[<prev] [next>] [<thread-prev] [thread-next>] [day] [month] [year] [list]
Message-ID: <4FE90F11.4040801@zoho.com>
Date: Mon, 25 Jun 2012 18:23:29 -0700
From: Fredrick <fjohnber@...o.com>
To: Theodore Ts'o <tytso@....edu>
CC: linux-ext4@...r.kernel.org, Andreas Dilger <adilger@...ger.ca>,
wenqing.lz@...bao.com
Subject: Re: ext4_fallocate
On 06/25/2012 12:17 PM, Theodore Ts'o wrote:
> On Mon, Jun 25, 2012 at 04:51:59PM +0800, Zheng Liu wrote:
>>
>> Actually I want to send a url for you from linux mailing list archive but
>> I cannot find it. After applying this patch, you can call ioctl(2) to
>> enable expose_stale_data flag, and then when you call fallocate(2), ext4
>> create initialized extents for you. This patch cannot be merged into
>> upstream kernel because it brings a huge security hole.
>
> This is what we're using internally inside Google.... this allows the
> security exposure to be restricted to those programs running with a
> specific group id (which is better than giving programs access to
> CAP_SYS_RAWIO). We also require the use of a specific fallocate flag
> so that programs have to explicitly ask for this feature.
>
> Also note that I restrict the combination of NO_HIDE_STALE &&
> KEEP_SIZE since it causes e2fsck to complain --- and if you're trying
> to avoid fs metadata I/O, you want to avoid the extra i_size update
> anyway, so it's not worth trying to make this work w/o causing e2fsck
> complaints.
>
> This patch is versus the v3.3 kernel (as it happens, I was just in the
> middle of rebasing this patch from 2.6.34 :-)
>
> - Ted
>
> P.S. It just occurred to me that there are some patches being
> discussed that assign new fallocate flags for volatile data handling.

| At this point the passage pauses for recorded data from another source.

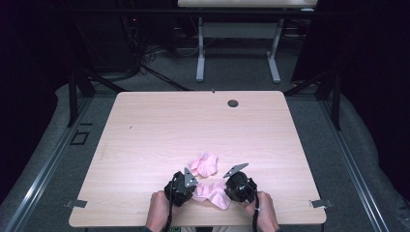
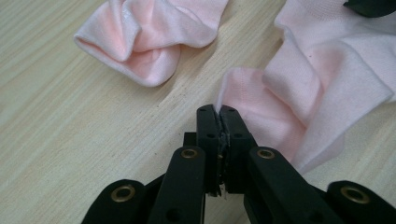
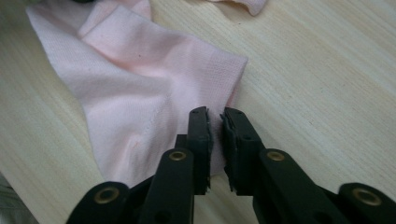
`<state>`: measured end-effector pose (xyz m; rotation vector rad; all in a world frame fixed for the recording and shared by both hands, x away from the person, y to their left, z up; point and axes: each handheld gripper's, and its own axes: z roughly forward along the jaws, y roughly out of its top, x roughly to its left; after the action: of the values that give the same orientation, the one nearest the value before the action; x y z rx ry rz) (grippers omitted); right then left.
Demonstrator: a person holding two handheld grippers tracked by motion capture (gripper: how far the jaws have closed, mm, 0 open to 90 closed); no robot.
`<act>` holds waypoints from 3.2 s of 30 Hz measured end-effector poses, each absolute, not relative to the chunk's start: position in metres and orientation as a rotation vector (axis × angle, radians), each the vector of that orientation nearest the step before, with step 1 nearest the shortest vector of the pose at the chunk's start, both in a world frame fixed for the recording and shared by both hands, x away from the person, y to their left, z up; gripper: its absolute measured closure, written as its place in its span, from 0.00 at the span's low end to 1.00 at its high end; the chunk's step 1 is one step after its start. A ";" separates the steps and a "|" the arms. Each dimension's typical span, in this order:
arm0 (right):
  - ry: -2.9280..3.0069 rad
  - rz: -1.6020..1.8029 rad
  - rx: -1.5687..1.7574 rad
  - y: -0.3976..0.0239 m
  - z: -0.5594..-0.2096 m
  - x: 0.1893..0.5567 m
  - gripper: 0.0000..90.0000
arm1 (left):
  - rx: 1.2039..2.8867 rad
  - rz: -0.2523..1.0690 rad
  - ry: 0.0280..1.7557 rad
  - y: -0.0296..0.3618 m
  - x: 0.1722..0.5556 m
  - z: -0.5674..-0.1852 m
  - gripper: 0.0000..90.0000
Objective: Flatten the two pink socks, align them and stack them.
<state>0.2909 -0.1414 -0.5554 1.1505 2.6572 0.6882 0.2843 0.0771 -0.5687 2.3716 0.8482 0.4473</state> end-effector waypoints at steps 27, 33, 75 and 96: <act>2.628 0.783 1.233 -0.166 -0.548 0.277 0.96 | 2.177 0.425 1.036 0.116 0.245 -0.571 0.99; 2.660 0.772 1.231 -0.166 -0.551 0.278 0.94 | 2.185 0.386 1.031 0.116 0.246 -0.565 0.88; 2.596 0.865 1.266 -0.114 -0.560 0.374 0.77 | 2.204 0.194 1.068 0.096 0.354 -0.566 0.83; 2.559 0.952 1.248 -0.127 -0.538 0.363 0.93 | 2.370 0.734 0.855 0.089 0.334 -0.535 0.96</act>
<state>0.3627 -0.1270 -0.5378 1.2480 2.5593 0.9516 0.3344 0.0887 -0.5348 2.3695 0.8552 0.7345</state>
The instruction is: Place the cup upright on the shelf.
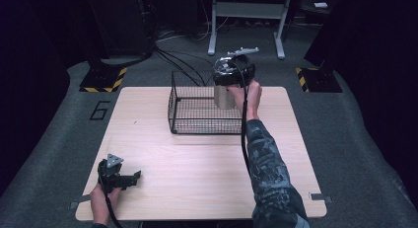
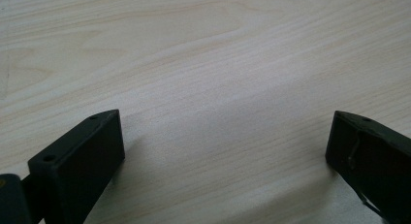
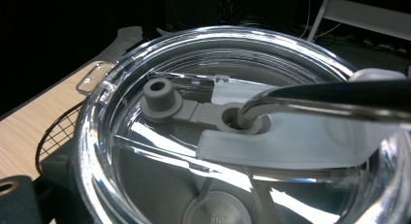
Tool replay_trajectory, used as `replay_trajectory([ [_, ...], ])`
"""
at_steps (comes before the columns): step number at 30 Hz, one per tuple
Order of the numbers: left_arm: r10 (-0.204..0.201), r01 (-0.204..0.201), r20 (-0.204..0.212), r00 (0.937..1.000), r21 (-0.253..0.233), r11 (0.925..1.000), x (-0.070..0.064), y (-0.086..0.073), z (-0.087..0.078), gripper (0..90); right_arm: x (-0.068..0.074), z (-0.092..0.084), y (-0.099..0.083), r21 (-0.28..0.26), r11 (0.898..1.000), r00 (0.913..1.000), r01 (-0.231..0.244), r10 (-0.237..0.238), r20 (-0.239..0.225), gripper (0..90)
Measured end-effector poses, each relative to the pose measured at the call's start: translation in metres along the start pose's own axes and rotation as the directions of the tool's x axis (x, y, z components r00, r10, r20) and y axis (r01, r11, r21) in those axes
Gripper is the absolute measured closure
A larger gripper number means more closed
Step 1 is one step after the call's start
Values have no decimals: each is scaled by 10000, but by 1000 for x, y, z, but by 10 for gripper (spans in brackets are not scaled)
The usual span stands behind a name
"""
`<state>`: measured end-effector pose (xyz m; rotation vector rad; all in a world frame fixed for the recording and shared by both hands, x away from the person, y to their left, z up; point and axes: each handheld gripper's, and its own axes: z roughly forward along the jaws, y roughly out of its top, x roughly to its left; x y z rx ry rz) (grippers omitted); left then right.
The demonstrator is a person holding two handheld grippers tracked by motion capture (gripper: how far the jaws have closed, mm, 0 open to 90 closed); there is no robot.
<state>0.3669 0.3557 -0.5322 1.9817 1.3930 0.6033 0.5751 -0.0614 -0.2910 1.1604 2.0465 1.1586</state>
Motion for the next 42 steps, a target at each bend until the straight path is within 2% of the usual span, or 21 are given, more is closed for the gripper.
replay_trajectory([
  [2,-4,4,-1,10000,-7,10000,0,0,0,3,0,5,-1,19,9997,9997,-223,223,-42,35],
  [12,-76,75,98,9999,173,9998,0,0,-1,3,3,30,-7,354,9990,9996,-284,282,69,35],
  [21,-83,83,49,10000,82,9999,-1,0,-1,4,7,47,-11,437,9986,9995,-296,291,129,35],
  [29,-79,78,60,10000,81,9999,-1,0,-1,4,9,64,-21,546,9974,9988,-468,458,195,35],
  [32,-79,78,63,9999,88,9999,-1,0,-1,4,8,72,-24,602,9976,9993,-351,342,151,35],
  [33,-79,79,59,10000,85,9999,-1,0,-1,4,9,74,-25,642,9963,9982,-579,569,170,35],
  [35,-78,78,62,10000,90,9999,-1,0,-1,4,8,79,-28,680,9966,9988,-476,470,93,35],
  [37,-94,94,47,9999,60,9999,-1,0,-1,4,11,83,-31,802,9943,9975,-700,689,172,35],
  [42,44,-44,12,10000,58,10000,0,0,-1,4,12,92,-40,944,9931,9976,-690,682,119,35],
])
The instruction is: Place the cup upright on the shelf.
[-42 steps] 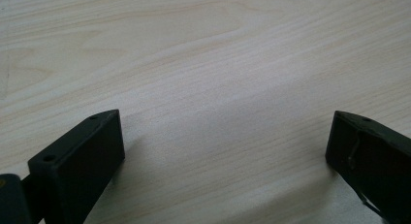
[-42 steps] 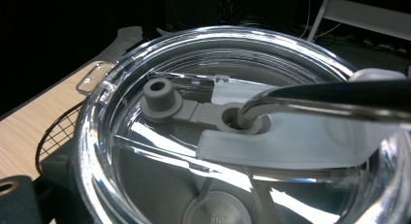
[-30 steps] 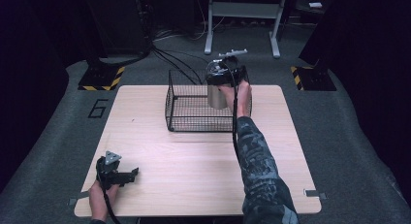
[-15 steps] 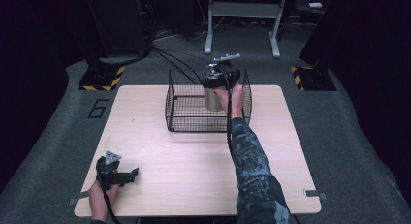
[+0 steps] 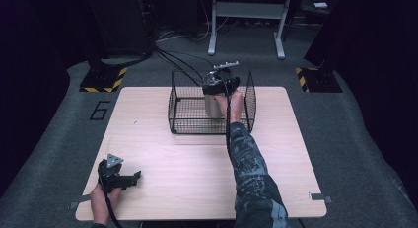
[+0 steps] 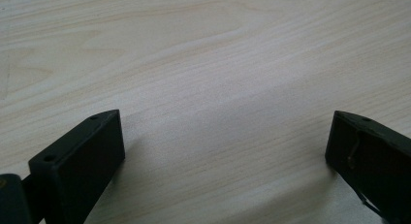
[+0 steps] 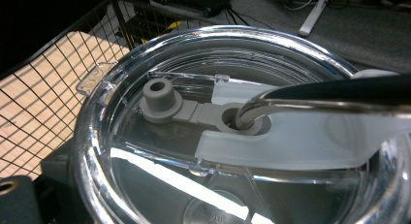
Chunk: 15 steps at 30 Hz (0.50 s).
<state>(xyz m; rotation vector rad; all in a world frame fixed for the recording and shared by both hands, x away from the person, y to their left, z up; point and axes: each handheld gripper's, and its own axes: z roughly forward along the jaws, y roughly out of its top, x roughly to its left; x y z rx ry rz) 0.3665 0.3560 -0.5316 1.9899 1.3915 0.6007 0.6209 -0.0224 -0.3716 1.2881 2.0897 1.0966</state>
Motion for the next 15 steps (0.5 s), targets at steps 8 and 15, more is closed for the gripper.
replay_trajectory([
  [8,29,-29,21,10000,14,10000,0,0,0,5,9,11,-6,296,9994,9998,193,-193,-21,35],
  [15,22,-22,24,10000,12,10000,0,0,0,4,9,22,-14,426,9990,9999,162,-162,11,35],
])
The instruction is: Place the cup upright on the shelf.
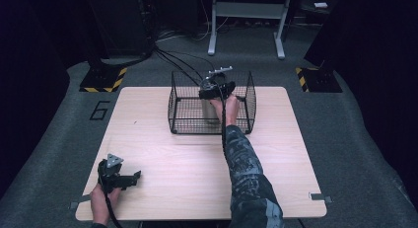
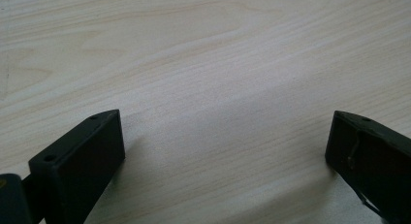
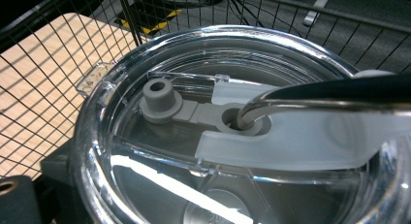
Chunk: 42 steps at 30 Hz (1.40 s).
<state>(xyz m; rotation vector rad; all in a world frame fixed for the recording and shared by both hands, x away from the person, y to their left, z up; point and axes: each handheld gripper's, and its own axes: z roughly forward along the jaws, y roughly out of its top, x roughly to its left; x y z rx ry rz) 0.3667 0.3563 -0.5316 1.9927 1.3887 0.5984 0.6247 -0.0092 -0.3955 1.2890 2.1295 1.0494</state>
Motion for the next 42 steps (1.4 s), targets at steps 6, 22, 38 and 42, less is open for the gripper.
replay_trajectory([
  [6,21,-22,35,10000,88,10000,0,0,-1,5,-1,6,-3,22,10000,10000,-68,68,8,34],
  [22,-195,194,-24,9998,-173,9997,-1,-1,1,5,0,-6,-23,-194,9998,9999,-35,32,-137,27],
  [38,-124,124,-21,9999,-93,9999,-1,0,1,5,-5,-19,-24,114,9997,9982,-230,236,-559,0],
  [42,-157,156,-54,9999,-167,9997,-1,0,1,5,-3,-33,-24,-52,9994,9974,-351,347,-638,0],
])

> So it would probably be a good idea to move the fallocate flag
> codepoint assignment up out of the way to avoid future conflicts.
>
> commit 5f12f1bc2b0fb0866d52763a611b022780780f05
> Author: Theodore Ts'o <tytso@...gle.com>
> Date: Fri Jun 22 17:19:53 2012 -0400
>
> ext4: add an fallocate flag to mark newly allocated extents initialized
>
> This commit adds a new flag to ext4's fallocate that allows new,
> uninitialized extents to be marked as initialized. This flag,
> FALLOC_FL_NO_HIDE_STALE requires that the nohide_stale_gid=<gid> mount
> option be used when the file system is mounted, and that the user is
> in the group <gid>.
>
> The benefit is to a program fallocates a larger space, but then writes
> to that space in small increments. This option prevents ext4 from
> having to split the unallocated extent and merge the newly initialized
> extent with the extent to its left. Even though this usually happens
> in-memory, this option is useful for tight memory situations and for
> ext4 on flash. Note: This allows an application in ths hohide_stale
> group to see stale data on the filesystem.
>
> Tested: Updated xfstests g002 to test a case where
> fallocate:no-hide-stale is not allowed. The existing tests now pass
> because I added a remount with a group that user root is in.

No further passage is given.